But Brené Brown, researcher and vulnerability and courage expert, says using the word “overwhelmed” when you don’t really mean it can put you at risk. 

“When we say we’re overwhelmed, it’s really telling our body, “Things are happening too fast, we can’t handle them. Shut down. Shut down,” Brown said in her podcast Unlocking Us

Instead, we need to assess if we’re feeling overwhelmed or stressed. When we’re stressed, we feel a lot of outside (or even internal) pressure, but we can handle it. We know what actions to take to fix it. We can logistically and emotionally take on those actions, even if we’re concerned about how much time and effort they’ll take.

Overwhelm, on the other hand, means we’re incapable of taking action. We’re so consumed by the pressures on us that we can’t do anything about it.

“Overwhelm means an extreme level of stress and emotional and or cognitive intensity to the point of feeling unable to function,” Brown says. “So I think the big difference is we can function in stress, we really can’t function in overwhelm.”

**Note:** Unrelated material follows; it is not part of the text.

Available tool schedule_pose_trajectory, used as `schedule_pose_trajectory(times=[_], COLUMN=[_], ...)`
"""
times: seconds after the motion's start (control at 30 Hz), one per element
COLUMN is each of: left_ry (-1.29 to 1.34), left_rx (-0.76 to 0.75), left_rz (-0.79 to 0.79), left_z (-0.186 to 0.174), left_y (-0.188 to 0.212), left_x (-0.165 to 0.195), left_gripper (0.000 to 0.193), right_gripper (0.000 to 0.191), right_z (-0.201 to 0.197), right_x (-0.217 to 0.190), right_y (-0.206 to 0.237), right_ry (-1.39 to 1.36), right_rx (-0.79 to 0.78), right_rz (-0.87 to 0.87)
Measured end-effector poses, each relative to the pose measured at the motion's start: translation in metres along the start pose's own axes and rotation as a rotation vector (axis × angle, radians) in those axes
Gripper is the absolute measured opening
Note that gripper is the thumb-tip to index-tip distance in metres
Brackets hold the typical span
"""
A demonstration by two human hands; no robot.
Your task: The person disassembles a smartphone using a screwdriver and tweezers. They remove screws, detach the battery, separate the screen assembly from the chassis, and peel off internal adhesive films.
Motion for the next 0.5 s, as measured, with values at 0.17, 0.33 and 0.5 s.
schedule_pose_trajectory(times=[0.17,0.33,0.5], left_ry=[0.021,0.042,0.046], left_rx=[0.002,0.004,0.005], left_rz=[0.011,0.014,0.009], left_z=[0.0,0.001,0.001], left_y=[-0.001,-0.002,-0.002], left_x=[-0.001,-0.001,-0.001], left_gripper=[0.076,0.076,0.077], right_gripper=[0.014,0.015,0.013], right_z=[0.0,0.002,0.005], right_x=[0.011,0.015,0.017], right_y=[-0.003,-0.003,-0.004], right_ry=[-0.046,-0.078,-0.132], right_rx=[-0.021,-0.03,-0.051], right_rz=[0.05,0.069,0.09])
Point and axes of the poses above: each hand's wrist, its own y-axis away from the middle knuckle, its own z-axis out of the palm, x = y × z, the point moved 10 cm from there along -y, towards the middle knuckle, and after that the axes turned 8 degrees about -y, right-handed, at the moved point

So what can you do if you feel extremely stressed out — and potentially overwhelmed — at work?

First, consider whether you’re stressed or actually overwhelmed. If you’re stressed, you’ll be able to continue to work as needed, even if it takes more effort.

If you’re overwhelmed — meaning you can’t even begin to get the next thing done — you need to do nothing

Not “do nothing” and continue as normal, but literally do nothing.

“The research shows, the nothingness is the only way to really reset after overwhelm,” Brown says. “I walk out of here and I go straight to the parking lot. And I just walk circles in the parking lot for 10 or 15 minutes and then I can come back and try to reset.”

“Nothing” doesn’t have to be going to the parking lot and doing laps. But it doesn’t mean distracting yourself with something else, like checking social media or tending to a pet. Doing “nothing” should mean you’re not doing any extra action to add to your overwhelm. It should mean you’re taking a complete step back from your life in order to reset. 

Brown says: “So now, I really do not use the word overwhelm unless I’m prepared to walk out and do nothing for 10 or 15 minutes.”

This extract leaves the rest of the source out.